◆ SUPPLIED MATERIAL
☆ ☆ ☆

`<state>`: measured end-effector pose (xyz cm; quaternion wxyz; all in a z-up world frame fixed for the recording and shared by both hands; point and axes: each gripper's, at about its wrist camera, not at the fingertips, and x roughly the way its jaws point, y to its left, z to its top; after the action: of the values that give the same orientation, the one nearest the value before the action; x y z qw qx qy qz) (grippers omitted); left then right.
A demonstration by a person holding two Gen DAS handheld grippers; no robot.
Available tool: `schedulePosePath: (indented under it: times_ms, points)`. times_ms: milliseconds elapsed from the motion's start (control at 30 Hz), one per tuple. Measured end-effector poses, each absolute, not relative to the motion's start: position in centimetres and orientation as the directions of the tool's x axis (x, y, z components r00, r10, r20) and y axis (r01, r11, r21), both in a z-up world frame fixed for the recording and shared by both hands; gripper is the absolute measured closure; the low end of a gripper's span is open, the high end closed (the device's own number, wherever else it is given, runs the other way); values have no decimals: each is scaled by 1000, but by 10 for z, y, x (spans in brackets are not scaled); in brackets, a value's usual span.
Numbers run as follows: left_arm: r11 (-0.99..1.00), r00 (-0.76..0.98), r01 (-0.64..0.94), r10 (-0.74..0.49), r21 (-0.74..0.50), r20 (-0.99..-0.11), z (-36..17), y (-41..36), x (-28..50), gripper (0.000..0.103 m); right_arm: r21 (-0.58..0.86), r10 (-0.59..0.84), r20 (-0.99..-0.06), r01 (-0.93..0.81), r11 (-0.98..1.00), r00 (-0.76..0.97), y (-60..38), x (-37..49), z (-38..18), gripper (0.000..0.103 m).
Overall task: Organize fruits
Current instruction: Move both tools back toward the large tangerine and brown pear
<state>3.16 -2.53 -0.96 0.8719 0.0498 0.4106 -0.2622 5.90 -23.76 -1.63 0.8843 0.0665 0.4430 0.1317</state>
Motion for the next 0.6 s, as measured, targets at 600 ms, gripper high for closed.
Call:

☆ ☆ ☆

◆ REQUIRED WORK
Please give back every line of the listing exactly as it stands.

◆ RESULT OF THE TASK
`<state>`: measured end-effector pose (xyz cm; quaternion wxyz; all in a z-up world frame fixed for the recording and shared by both hands; point and axes: each gripper's, at about its wrist camera, not at the fingertips, and x roughly the way its jaws point, y to its left, z to its top; after the action: of the values that give the same orientation, the one nearest the value before the action; x y z qw qx qy qz) (grippers omitted); left then right.
A demonstration by a person holding two Gen DAS handheld grippers; no robot.
Available tool: `schedulePosePath: (indented under it: times_ms, points)`. times_ms: milliseconds elapsed from the motion's start (control at 30 Hz), one per tuple. Measured end-effector poses, each absolute, not relative to the motion's start: position in centimetres and orientation as the directions of the tool's x axis (x, y, z components r00, r10, r20) and y axis (r01, r11, r21), both in a z-up world frame fixed for the recording and shared by both hands; gripper is the absolute measured closure; the low end of a gripper's span is open, the high end closed (the device's own number, wherever else it is given, runs the other way); values have no decimals: each is scaled by 1000, but by 10 for z, y, x (spans in brackets are not scaled); in brackets, a value's usual span.
Numbers run as follows: left_arm: r11 (-0.99..1.00), r00 (-0.76..0.98), r01 (-0.64..0.94), r10 (-0.74..0.49), r21 (-0.74..0.50), r20 (-0.99..-0.11), z (-36..17), y (-41..36), x (-28..50), gripper (0.000..0.103 m); right_arm: r21 (-0.58..0.86), r10 (-0.59..0.84), r20 (-0.99..-0.06), r01 (-0.93..0.81), r11 (-0.98..1.00), r00 (-0.76..0.97), y (-60..38), x (-37..49), z (-38..18), gripper (0.000..0.103 m).
Overall task: Organize fruits
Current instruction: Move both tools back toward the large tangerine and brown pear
<state>3.16 -2.53 -0.96 0.8719 0.0498 0.4106 -0.2622 5.90 -23.76 -1.63 0.8843 0.0665 0.4430 0.1317</state>
Motion for the next 0.6 s, as measured, targets at 600 ms, gripper high for closed.
Call:

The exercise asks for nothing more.